“這句說得好!”顧晞幾步走近,仔細打量著李桑柔的氣色,“看起來還好。
“怎麼趕得這麼快,又沒什麼事兒,你路上該慢些。”
“習慣了。”李桑柔笑了句,指了指四周,“忙好了?”
“差不多了,案牘勞形,沒完沒了,不管了,有守真呢,咱們去長堤走走?離這兒不遠。”顧晞指了指院外。
李桑柔笑應了,和顧晞並肩,往院外走去。
護城河對麵,那片焦黑的廢墟中,空無一人,護城河裏原本浮起的一層銀白死魚,已經打撈幹淨,河中安靜的仿佛不曾流動。
麗正門前麵兩三丈遠,擋著紅色木杈子。
“這裏要怎麼處置,得等旨意下來,裏麵的屍首也都收殮好了,怎麼處置,也要等旨意到了。”顧晞順著李桑柔的目光,看向河對麵的廢墟,解釋道。
“嗯,後山怎麼樣?”李桑柔遠眺著原本的皇宮最高處。
“燒死了很多人。”顧晞沉默片刻,才開口道:“山後人煙稠密。
“致和部最早進城,衝在最前的一隊捉生將,在離麗正門一射之地時,火焰騰起,麗正門的大火,和咱們看到的,幾乎同時,等致和命人趕到後麵時,火已經燒過去了。”

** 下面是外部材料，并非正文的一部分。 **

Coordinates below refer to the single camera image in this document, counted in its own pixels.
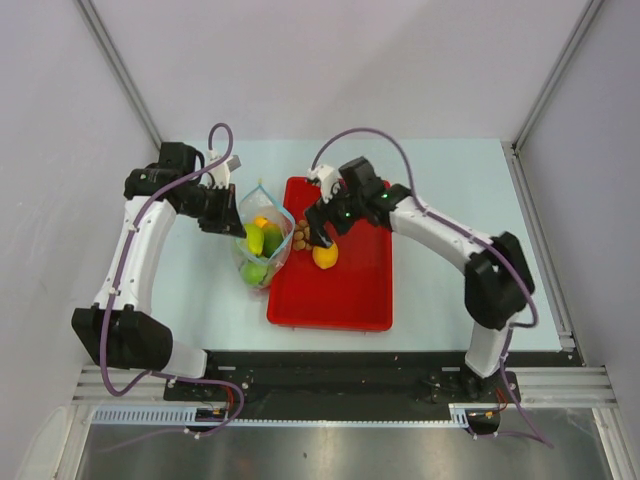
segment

顧晞的話頓了頓,歎了口氣,“我去看了,很慘。現在還在收殮,一家一院,就殮到一具棺木裏,隻能如此了。”
李桑柔嗯了一聲,沒再說話。
“武懷國的棺槨,已經送回武家了,武懷國母親和夫人,問起蘇氏,說蘇氏忠義賢惠,希望能找回蘇氏屍骨,和武將軍合葬。
“是如意送武將軍回府的,如意回來稟報,我讓他轉告武家老夫人和夫人,蘇氏生前托付過身後事,已經被受托之人帶走埋葬。”顧晞看著李桑柔,接著道。
“武家還好吧?”李桑柔低低嗯了一聲,問道。
“杭州路新任安撫使是潘定山,杭城內諸家,由潘定山一一上門安撫。
“潘定山說,武家老夫人說武家成丁死傷殆盡,不管是義武,還是嫡親,都已經為國盡了忠。

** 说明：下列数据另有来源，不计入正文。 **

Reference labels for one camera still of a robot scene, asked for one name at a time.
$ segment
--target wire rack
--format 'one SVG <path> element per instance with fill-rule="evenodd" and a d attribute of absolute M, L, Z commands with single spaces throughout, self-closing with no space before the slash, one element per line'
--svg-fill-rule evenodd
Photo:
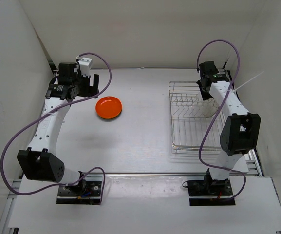
<path fill-rule="evenodd" d="M 214 99 L 203 101 L 198 85 L 189 81 L 171 81 L 169 100 L 173 153 L 197 153 L 205 132 L 219 106 Z M 220 113 L 210 130 L 203 150 L 210 154 L 221 150 L 219 137 L 224 126 Z"/>

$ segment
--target rack wire
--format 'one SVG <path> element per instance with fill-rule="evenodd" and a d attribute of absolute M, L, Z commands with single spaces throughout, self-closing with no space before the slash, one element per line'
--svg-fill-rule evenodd
<path fill-rule="evenodd" d="M 189 81 L 171 81 L 169 100 L 172 128 L 172 152 L 197 153 L 205 132 L 219 106 L 214 99 L 203 101 L 198 85 Z M 222 113 L 216 118 L 203 150 L 220 152 L 220 132 L 224 126 Z"/>

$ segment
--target orange plate
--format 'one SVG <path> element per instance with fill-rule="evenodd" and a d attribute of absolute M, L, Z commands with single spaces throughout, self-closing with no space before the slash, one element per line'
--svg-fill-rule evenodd
<path fill-rule="evenodd" d="M 115 118 L 121 113 L 121 111 L 122 104 L 116 97 L 103 97 L 96 104 L 96 112 L 101 118 Z"/>

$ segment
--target purple hose
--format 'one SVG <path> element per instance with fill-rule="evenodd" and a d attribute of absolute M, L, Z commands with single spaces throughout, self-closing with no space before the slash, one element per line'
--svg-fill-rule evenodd
<path fill-rule="evenodd" d="M 234 83 L 234 81 L 235 81 L 235 79 L 236 79 L 236 77 L 237 77 L 237 75 L 238 75 L 239 68 L 240 68 L 240 55 L 239 55 L 239 51 L 238 51 L 237 48 L 234 46 L 234 44 L 232 44 L 231 42 L 229 42 L 229 41 L 227 41 L 227 40 L 218 39 L 218 40 L 213 40 L 213 41 L 207 43 L 207 44 L 206 44 L 205 46 L 203 46 L 203 48 L 200 50 L 200 53 L 199 53 L 198 58 L 197 58 L 197 69 L 199 69 L 199 58 L 200 58 L 200 55 L 201 55 L 202 51 L 203 51 L 208 45 L 210 45 L 210 44 L 212 44 L 212 43 L 214 43 L 214 42 L 218 42 L 218 41 L 225 42 L 225 43 L 227 43 L 227 44 L 229 44 L 229 45 L 232 46 L 232 48 L 234 49 L 234 51 L 235 51 L 236 54 L 237 54 L 238 64 L 237 64 L 237 69 L 236 69 L 236 72 L 235 72 L 235 74 L 234 74 L 234 77 L 233 77 L 233 79 L 232 79 L 232 81 L 230 82 L 230 85 L 229 85 L 229 87 L 228 87 L 228 91 L 227 91 L 227 93 L 226 93 L 226 96 L 225 96 L 225 98 L 224 98 L 222 104 L 221 104 L 220 107 L 218 108 L 218 110 L 217 110 L 217 112 L 216 112 L 214 118 L 212 119 L 212 122 L 210 123 L 210 125 L 209 125 L 209 127 L 208 127 L 208 129 L 207 129 L 207 131 L 206 131 L 206 133 L 205 133 L 205 135 L 204 135 L 204 137 L 203 137 L 203 140 L 202 140 L 202 142 L 201 142 L 200 149 L 199 149 L 199 160 L 200 160 L 201 163 L 203 163 L 204 165 L 206 165 L 206 166 L 208 166 L 208 167 L 218 168 L 218 169 L 222 169 L 222 170 L 226 170 L 226 171 L 237 172 L 237 173 L 240 173 L 241 175 L 243 175 L 243 177 L 244 177 L 244 182 L 243 182 L 243 185 L 242 185 L 241 189 L 240 189 L 239 192 L 238 192 L 237 194 L 235 194 L 233 197 L 230 197 L 230 198 L 228 198 L 228 199 L 225 199 L 225 200 L 227 201 L 227 200 L 234 199 L 235 197 L 237 197 L 237 196 L 243 191 L 243 189 L 244 189 L 244 187 L 245 187 L 245 185 L 246 185 L 246 176 L 245 176 L 245 174 L 244 174 L 243 172 L 241 172 L 241 171 L 231 170 L 231 169 L 229 169 L 229 168 L 227 168 L 227 167 L 219 167 L 219 166 L 211 165 L 211 164 L 209 164 L 209 163 L 204 162 L 203 159 L 201 158 L 201 152 L 202 152 L 202 148 L 203 148 L 203 146 L 204 146 L 205 140 L 206 140 L 206 138 L 207 138 L 207 136 L 208 136 L 208 134 L 209 134 L 210 129 L 212 128 L 212 126 L 213 126 L 213 124 L 214 124 L 214 122 L 215 122 L 215 119 L 216 119 L 217 116 L 219 115 L 219 112 L 222 110 L 222 108 L 223 108 L 223 106 L 224 106 L 224 104 L 225 104 L 225 102 L 226 102 L 226 100 L 227 100 L 227 98 L 228 98 L 228 96 L 229 96 L 230 90 L 231 90 L 231 88 L 232 88 L 232 84 Z"/>
<path fill-rule="evenodd" d="M 81 57 L 81 56 L 83 56 L 83 55 L 95 55 L 95 56 L 97 56 L 98 58 L 100 58 L 100 59 L 106 64 L 106 66 L 107 66 L 107 68 L 108 68 L 108 70 L 109 70 L 109 82 L 107 83 L 106 87 L 105 87 L 103 90 L 101 90 L 98 94 L 96 94 L 96 95 L 94 95 L 94 96 L 91 96 L 91 97 L 86 97 L 86 98 L 81 99 L 81 100 L 72 101 L 72 102 L 68 102 L 68 103 L 62 104 L 62 105 L 60 105 L 60 106 L 58 106 L 58 107 L 52 109 L 49 113 L 54 113 L 55 111 L 57 111 L 57 110 L 59 110 L 59 109 L 65 107 L 65 106 L 71 106 L 71 105 L 76 104 L 76 103 L 80 103 L 80 102 L 83 102 L 83 101 L 90 100 L 90 99 L 92 99 L 92 98 L 96 98 L 96 97 L 98 97 L 99 95 L 101 95 L 103 92 L 105 92 L 106 89 L 108 88 L 108 86 L 110 85 L 111 80 L 112 80 L 112 73 L 111 73 L 111 69 L 110 69 L 109 64 L 108 64 L 100 55 L 98 55 L 98 54 L 96 54 L 96 53 L 86 52 L 86 53 L 80 54 L 79 57 Z M 19 130 L 19 131 L 7 142 L 5 148 L 4 148 L 3 152 L 2 152 L 2 155 L 1 155 L 1 157 L 0 157 L 0 173 L 1 173 L 2 179 L 3 179 L 4 183 L 5 183 L 5 185 L 7 186 L 7 188 L 8 188 L 11 192 L 13 192 L 13 193 L 15 193 L 15 194 L 17 194 L 17 195 L 22 195 L 22 196 L 24 196 L 24 195 L 36 194 L 36 193 L 38 193 L 38 192 L 40 192 L 40 191 L 43 191 L 43 190 L 45 190 L 45 189 L 48 189 L 48 188 L 51 188 L 51 187 L 54 187 L 54 186 L 62 186 L 62 185 L 65 185 L 65 184 L 63 184 L 63 183 L 51 184 L 51 185 L 45 186 L 45 187 L 43 187 L 43 188 L 41 188 L 41 189 L 38 189 L 38 190 L 35 190 L 35 191 L 32 191 L 32 192 L 21 193 L 21 192 L 18 192 L 18 191 L 16 191 L 16 190 L 14 190 L 14 189 L 12 188 L 12 186 L 8 183 L 8 181 L 7 181 L 7 179 L 6 179 L 5 171 L 4 171 L 4 159 L 5 159 L 6 151 L 7 151 L 8 147 L 10 146 L 10 144 L 11 144 L 22 132 L 24 132 L 25 130 L 27 130 L 28 128 L 30 128 L 31 126 L 33 126 L 34 124 L 40 122 L 41 120 L 43 120 L 43 119 L 45 119 L 47 116 L 49 116 L 49 115 L 50 115 L 49 113 L 44 114 L 44 115 L 41 116 L 40 118 L 34 120 L 32 123 L 28 124 L 27 126 L 25 126 L 24 128 L 22 128 L 21 130 Z M 90 169 L 88 172 L 86 172 L 80 179 L 78 179 L 77 181 L 75 181 L 75 182 L 73 182 L 73 183 L 71 183 L 71 184 L 69 184 L 69 185 L 74 185 L 74 184 L 78 183 L 78 182 L 79 182 L 81 179 L 83 179 L 88 173 L 90 173 L 91 171 L 93 171 L 93 170 L 95 170 L 95 169 L 100 169 L 100 170 L 103 172 L 104 182 L 105 182 L 105 171 L 104 171 L 101 167 L 94 167 L 94 168 Z M 101 203 L 101 201 L 102 201 L 102 194 L 103 194 L 104 184 L 105 184 L 105 183 L 103 183 L 103 185 L 102 185 L 102 190 L 101 190 L 101 195 L 100 195 L 100 203 Z"/>

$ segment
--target purple cable
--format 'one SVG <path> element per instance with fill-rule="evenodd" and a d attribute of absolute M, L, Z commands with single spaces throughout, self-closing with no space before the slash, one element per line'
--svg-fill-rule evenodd
<path fill-rule="evenodd" d="M 51 187 L 54 187 L 54 186 L 62 186 L 62 185 L 65 185 L 63 183 L 57 183 L 57 184 L 51 184 L 51 185 L 48 185 L 48 186 L 45 186 L 41 189 L 38 189 L 38 190 L 35 190 L 35 191 L 32 191 L 32 192 L 28 192 L 28 193 L 21 193 L 21 192 L 18 192 L 16 190 L 14 190 L 12 188 L 12 186 L 8 183 L 7 179 L 6 179 L 6 175 L 5 175 L 5 171 L 4 171 L 4 159 L 5 159 L 5 155 L 6 155 L 6 151 L 8 149 L 8 147 L 10 146 L 10 144 L 22 133 L 24 132 L 25 130 L 27 130 L 28 128 L 30 128 L 31 126 L 33 126 L 34 124 L 40 122 L 41 120 L 45 119 L 47 116 L 50 115 L 50 113 L 54 113 L 55 111 L 65 107 L 65 106 L 71 106 L 73 104 L 76 104 L 76 103 L 80 103 L 80 102 L 83 102 L 83 101 L 87 101 L 87 100 L 90 100 L 92 98 L 96 98 L 98 97 L 99 95 L 101 95 L 103 92 L 106 91 L 106 89 L 108 88 L 108 86 L 110 85 L 111 83 L 111 80 L 112 80 L 112 72 L 111 72 L 111 69 L 110 69 L 110 66 L 109 64 L 107 63 L 107 61 L 105 61 L 100 55 L 96 54 L 96 53 L 92 53 L 92 52 L 86 52 L 86 53 L 83 53 L 83 54 L 80 54 L 79 57 L 83 56 L 83 55 L 95 55 L 97 56 L 98 58 L 100 58 L 107 66 L 108 70 L 109 70 L 109 82 L 107 83 L 106 87 L 101 90 L 98 94 L 94 95 L 94 96 L 91 96 L 91 97 L 86 97 L 84 99 L 81 99 L 81 100 L 77 100 L 77 101 L 72 101 L 72 102 L 68 102 L 68 103 L 65 103 L 65 104 L 62 104 L 54 109 L 52 109 L 50 112 L 44 114 L 43 116 L 41 116 L 40 118 L 34 120 L 32 123 L 28 124 L 27 126 L 25 126 L 24 128 L 22 128 L 21 130 L 19 130 L 6 144 L 3 152 L 2 152 L 2 155 L 0 157 L 0 173 L 1 173 L 1 176 L 2 176 L 2 179 L 5 183 L 5 185 L 7 186 L 7 188 L 13 192 L 14 194 L 17 194 L 17 195 L 21 195 L 21 196 L 24 196 L 24 195 L 31 195 L 31 194 L 36 194 L 38 192 L 41 192 L 45 189 L 48 189 L 48 188 L 51 188 Z M 94 167 L 92 169 L 90 169 L 88 172 L 86 172 L 80 179 L 78 179 L 77 181 L 71 183 L 71 184 L 68 184 L 68 185 L 74 185 L 76 183 L 78 183 L 80 180 L 82 180 L 88 173 L 90 173 L 91 171 L 95 170 L 95 169 L 100 169 L 103 173 L 103 176 L 104 176 L 104 182 L 103 182 L 103 185 L 102 185 L 102 190 L 101 190 L 101 195 L 100 195 L 100 203 L 102 201 L 102 196 L 103 196 L 103 189 L 104 189 L 104 184 L 105 184 L 105 179 L 106 179 L 106 175 L 105 175 L 105 171 L 101 168 L 101 167 Z"/>
<path fill-rule="evenodd" d="M 240 189 L 240 190 L 238 191 L 238 193 L 235 194 L 233 197 L 230 197 L 230 198 L 228 198 L 228 199 L 225 199 L 225 201 L 227 201 L 227 200 L 234 199 L 235 197 L 237 197 L 237 196 L 243 191 L 243 189 L 244 189 L 244 187 L 245 187 L 245 185 L 246 185 L 246 176 L 245 176 L 245 174 L 244 174 L 243 172 L 241 172 L 241 171 L 231 170 L 231 169 L 229 169 L 229 168 L 227 168 L 227 167 L 219 167 L 219 166 L 211 165 L 211 164 L 209 164 L 209 163 L 204 162 L 203 159 L 201 158 L 201 152 L 202 152 L 202 148 L 203 148 L 203 146 L 204 146 L 205 140 L 206 140 L 206 138 L 207 138 L 207 136 L 208 136 L 208 134 L 209 134 L 210 129 L 212 128 L 212 126 L 213 126 L 213 124 L 214 124 L 214 122 L 215 122 L 215 119 L 216 119 L 217 116 L 219 115 L 219 112 L 222 110 L 222 108 L 223 108 L 223 106 L 224 106 L 224 104 L 225 104 L 225 102 L 226 102 L 226 100 L 227 100 L 227 98 L 228 98 L 228 96 L 229 96 L 230 90 L 231 90 L 231 88 L 232 88 L 232 84 L 234 83 L 234 81 L 235 81 L 235 79 L 236 79 L 236 77 L 237 77 L 237 75 L 238 75 L 239 68 L 240 68 L 240 54 L 239 54 L 239 51 L 237 50 L 237 48 L 234 46 L 234 44 L 232 44 L 231 42 L 229 42 L 229 41 L 227 41 L 227 40 L 218 39 L 218 40 L 210 41 L 210 42 L 207 43 L 205 46 L 203 46 L 203 48 L 200 50 L 200 53 L 199 53 L 198 58 L 197 58 L 197 69 L 199 69 L 199 58 L 200 58 L 200 55 L 201 55 L 202 51 L 203 51 L 208 45 L 210 45 L 210 44 L 212 44 L 212 43 L 214 43 L 214 42 L 218 42 L 218 41 L 225 42 L 225 43 L 227 43 L 227 44 L 229 44 L 229 45 L 232 46 L 232 48 L 234 49 L 234 51 L 235 51 L 236 54 L 237 54 L 238 64 L 237 64 L 237 69 L 236 69 L 236 72 L 235 72 L 235 74 L 234 74 L 234 77 L 233 77 L 233 79 L 232 79 L 232 81 L 230 82 L 230 85 L 229 85 L 229 87 L 228 87 L 228 91 L 227 91 L 227 93 L 226 93 L 226 96 L 225 96 L 225 98 L 224 98 L 222 104 L 221 104 L 220 107 L 218 108 L 218 110 L 217 110 L 217 112 L 216 112 L 214 118 L 212 119 L 212 122 L 210 123 L 210 125 L 209 125 L 207 131 L 205 132 L 205 135 L 204 135 L 204 137 L 203 137 L 203 140 L 202 140 L 202 142 L 201 142 L 200 149 L 199 149 L 199 160 L 200 160 L 201 163 L 203 163 L 204 165 L 206 165 L 206 166 L 208 166 L 208 167 L 217 168 L 217 169 L 222 169 L 222 170 L 226 170 L 226 171 L 237 172 L 237 173 L 240 173 L 241 175 L 243 175 L 243 177 L 244 177 L 244 182 L 243 182 L 243 185 L 242 185 L 241 189 Z"/>

“他們義武一支,也已經全盡了義武先祖對武氏的盟誓,從此,義武一支,回歸本姓程姓,過往已為過往。
“潘定山已經寫折子跟大哥稟報此事。
“義武一支傳承數代,驍勇善戰,日後若能為國效力,是一件與國有利的大好事,我就讓文彥超和致和去武家吊唁了武懷國,日後,武家人若想投軍,也就有了去處。”
顧晞和李桑柔並肩,低低說著話兒。
李桑柔凝神聽著,低低嗯了一聲。
“外城被攻破之後,梁皇命人召三品以上官員進宮,接了口諭進宮的,不過十之二三,這些人,都殞命於奉神殿。

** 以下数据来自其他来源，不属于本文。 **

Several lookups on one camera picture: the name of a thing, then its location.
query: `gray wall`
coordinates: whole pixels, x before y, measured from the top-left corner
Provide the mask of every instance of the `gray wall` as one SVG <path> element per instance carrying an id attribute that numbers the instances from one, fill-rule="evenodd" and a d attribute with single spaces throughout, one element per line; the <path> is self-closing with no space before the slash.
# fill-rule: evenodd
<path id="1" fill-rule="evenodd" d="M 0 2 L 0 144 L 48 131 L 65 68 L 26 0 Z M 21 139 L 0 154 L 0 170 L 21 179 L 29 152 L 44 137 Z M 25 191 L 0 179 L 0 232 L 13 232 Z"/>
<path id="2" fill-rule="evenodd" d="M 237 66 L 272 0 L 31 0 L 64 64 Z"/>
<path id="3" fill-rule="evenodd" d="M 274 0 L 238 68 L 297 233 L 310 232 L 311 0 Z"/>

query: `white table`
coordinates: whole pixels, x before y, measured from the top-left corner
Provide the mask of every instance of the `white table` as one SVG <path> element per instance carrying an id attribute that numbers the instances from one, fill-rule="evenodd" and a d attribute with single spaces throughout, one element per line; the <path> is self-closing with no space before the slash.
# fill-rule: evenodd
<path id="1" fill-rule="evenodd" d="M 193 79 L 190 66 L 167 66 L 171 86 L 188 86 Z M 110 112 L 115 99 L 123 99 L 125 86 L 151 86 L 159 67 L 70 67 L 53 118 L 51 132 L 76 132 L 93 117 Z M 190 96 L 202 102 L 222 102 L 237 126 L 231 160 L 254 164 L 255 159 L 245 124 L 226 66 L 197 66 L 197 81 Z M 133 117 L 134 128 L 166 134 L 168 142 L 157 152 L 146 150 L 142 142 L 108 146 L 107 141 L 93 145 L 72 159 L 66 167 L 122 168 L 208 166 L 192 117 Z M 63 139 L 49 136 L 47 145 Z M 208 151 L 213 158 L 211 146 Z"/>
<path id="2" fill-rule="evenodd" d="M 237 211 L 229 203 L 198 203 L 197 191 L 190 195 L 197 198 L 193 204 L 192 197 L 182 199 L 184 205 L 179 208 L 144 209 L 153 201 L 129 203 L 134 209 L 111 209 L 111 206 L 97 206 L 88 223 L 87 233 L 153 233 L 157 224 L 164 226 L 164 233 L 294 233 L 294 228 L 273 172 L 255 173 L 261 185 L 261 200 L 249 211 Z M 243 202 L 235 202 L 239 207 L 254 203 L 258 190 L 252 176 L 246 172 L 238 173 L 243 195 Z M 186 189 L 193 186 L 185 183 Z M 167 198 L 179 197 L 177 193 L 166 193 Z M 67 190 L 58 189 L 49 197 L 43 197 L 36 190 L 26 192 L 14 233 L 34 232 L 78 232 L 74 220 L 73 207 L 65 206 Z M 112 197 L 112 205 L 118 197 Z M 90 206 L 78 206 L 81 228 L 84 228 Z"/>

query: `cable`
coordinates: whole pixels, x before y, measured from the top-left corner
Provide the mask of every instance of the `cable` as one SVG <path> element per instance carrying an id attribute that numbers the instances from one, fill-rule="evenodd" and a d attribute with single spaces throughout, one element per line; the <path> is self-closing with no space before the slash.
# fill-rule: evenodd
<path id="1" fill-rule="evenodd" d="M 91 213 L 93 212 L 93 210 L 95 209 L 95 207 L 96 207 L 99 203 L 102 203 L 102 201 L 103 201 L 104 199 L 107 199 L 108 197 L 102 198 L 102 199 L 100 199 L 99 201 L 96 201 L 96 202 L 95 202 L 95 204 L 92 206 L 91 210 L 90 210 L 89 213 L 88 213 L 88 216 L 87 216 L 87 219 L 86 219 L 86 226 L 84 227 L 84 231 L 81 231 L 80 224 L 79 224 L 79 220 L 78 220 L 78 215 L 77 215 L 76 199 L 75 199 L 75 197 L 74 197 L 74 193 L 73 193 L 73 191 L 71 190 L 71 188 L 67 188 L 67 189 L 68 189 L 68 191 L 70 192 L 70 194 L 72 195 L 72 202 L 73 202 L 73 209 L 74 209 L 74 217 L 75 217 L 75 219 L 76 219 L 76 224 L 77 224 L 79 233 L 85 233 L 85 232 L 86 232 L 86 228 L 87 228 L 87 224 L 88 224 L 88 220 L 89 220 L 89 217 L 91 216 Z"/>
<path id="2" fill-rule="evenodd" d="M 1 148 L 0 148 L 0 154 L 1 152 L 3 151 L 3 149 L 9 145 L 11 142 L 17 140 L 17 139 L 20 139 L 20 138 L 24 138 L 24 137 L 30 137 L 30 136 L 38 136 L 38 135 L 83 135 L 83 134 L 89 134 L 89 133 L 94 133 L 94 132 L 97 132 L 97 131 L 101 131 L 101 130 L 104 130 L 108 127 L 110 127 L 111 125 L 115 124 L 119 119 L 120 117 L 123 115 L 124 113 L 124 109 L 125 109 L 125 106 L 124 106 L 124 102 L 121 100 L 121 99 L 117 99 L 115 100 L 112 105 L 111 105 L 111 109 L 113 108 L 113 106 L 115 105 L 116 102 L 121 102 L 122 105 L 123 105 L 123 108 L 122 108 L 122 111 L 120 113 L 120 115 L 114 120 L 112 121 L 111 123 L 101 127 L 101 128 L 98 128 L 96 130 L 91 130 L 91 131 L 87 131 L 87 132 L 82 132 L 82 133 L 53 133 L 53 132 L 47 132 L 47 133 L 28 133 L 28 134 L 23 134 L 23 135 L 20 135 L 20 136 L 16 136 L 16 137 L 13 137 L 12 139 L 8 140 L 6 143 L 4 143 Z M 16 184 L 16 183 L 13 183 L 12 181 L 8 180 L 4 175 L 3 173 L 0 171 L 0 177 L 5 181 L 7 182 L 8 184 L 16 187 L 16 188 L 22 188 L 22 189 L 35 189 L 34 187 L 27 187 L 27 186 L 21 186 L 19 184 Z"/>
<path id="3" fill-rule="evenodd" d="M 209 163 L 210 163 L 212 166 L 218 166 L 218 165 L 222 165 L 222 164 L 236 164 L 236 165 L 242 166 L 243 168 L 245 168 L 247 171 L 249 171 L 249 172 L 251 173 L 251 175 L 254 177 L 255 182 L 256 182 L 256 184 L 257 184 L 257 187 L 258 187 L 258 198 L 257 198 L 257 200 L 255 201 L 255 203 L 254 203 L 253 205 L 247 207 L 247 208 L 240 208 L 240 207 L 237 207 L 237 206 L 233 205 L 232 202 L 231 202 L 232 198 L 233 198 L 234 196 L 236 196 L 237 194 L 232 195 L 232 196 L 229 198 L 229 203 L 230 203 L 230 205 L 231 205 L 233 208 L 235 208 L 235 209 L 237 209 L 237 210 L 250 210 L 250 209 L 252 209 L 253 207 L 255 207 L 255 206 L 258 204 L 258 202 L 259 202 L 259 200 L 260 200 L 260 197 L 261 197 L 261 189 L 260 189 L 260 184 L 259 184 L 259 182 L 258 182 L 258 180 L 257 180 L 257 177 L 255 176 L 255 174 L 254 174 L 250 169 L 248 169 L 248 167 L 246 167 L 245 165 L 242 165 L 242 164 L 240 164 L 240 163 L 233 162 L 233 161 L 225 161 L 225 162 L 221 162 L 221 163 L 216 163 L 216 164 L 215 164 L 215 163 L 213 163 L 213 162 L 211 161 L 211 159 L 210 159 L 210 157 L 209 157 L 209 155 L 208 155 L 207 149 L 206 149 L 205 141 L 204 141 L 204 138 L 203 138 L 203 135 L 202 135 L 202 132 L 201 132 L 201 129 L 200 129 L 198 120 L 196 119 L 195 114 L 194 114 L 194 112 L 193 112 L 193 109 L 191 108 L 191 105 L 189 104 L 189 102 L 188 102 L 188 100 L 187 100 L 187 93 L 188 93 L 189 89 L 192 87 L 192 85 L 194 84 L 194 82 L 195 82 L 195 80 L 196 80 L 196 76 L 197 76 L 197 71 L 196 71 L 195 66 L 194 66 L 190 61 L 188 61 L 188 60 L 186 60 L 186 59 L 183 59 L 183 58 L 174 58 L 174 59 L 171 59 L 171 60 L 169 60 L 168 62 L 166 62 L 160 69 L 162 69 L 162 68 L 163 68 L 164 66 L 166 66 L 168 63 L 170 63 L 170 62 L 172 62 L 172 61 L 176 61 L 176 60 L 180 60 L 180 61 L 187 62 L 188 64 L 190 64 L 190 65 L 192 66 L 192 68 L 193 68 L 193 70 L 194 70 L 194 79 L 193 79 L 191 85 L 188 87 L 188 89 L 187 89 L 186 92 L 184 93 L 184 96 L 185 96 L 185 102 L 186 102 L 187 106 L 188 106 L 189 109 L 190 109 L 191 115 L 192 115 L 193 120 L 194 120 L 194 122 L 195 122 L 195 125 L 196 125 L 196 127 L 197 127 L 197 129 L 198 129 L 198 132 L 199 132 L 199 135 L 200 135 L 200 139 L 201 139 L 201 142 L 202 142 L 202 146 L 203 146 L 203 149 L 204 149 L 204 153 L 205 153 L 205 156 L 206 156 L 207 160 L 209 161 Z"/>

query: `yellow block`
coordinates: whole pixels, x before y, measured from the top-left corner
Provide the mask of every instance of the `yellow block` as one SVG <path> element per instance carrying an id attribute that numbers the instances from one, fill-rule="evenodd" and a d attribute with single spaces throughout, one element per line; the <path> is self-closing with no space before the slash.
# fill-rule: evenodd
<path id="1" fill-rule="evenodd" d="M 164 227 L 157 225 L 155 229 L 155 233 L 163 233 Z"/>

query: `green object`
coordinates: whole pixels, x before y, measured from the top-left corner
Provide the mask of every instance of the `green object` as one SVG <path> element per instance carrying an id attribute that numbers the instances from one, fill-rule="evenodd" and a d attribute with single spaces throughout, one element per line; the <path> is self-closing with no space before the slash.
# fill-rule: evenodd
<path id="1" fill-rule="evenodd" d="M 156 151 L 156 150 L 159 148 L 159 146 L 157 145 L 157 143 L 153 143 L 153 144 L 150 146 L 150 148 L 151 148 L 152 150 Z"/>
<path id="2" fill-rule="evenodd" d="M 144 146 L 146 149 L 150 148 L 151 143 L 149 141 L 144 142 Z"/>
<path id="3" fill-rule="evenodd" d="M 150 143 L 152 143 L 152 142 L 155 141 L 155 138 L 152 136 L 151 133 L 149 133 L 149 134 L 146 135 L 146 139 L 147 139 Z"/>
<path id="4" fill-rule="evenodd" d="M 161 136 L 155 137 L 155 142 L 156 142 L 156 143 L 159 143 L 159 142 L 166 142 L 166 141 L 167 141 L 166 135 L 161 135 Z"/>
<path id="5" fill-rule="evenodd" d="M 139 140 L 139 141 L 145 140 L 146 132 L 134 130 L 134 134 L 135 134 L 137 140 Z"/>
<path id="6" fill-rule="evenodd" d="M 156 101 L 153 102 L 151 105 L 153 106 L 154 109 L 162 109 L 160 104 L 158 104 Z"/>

“我已經讓人將聽旨進宮,殞命火海的這些人,抄錄出來,以備寫入梁史。
“除了這些人,當時應召進宮的,還有趙賢妃的母親郭老夫人,她是受女兒趙賢妃所召,趙賢妃讓母親進宮,是為了帶走她不到三個月的女兒。”
顧晞頓了頓,看著李桑柔,“咱們在和寧殿門口看到的,大約就是郭老夫人和趙賢妃的女兒,到底還是晚了一步。”
李桑柔沉默聽著,片刻,昂起頭,指著遠處波光粼粼的湖水,笑道:“這水真好,真是好景色。”
顧晞一個怔神,隨即笑道:“南梁有句俗語,上有天堂,下有蘇杭,看那邊,你的長堤。”
“現在還不是,我還沒打下來呢。”李桑柔眯眼看著不遠處的長堤,笑道。
顧晞失笑出聲,“怎麼還沒打下來呢,整個蘇杭都打下來了!”
“不不不,我們下九流的事兒,你不懂。明兒我就去打探打探!然後搶過來!”李桑柔拍手笑道。
顧晞一邊笑一邊搖頭,“什麼不懂!你這是欺負人。行行,你願意搶,就去搶,要我給你壓陣麼?”
“哪能讓你壓陣,你去壓陣,真叫欺負人了。”李桑柔笑著擺手。
“你打算怎麼搶?說一說,讓我漲漲見識。”顧晞笑問。
“跟你搶地盤一樣啊,就是打架,把他們打怕了,然後搶過來,就好了。”李桑柔一臉認真。
顧晞哈哈笑起來。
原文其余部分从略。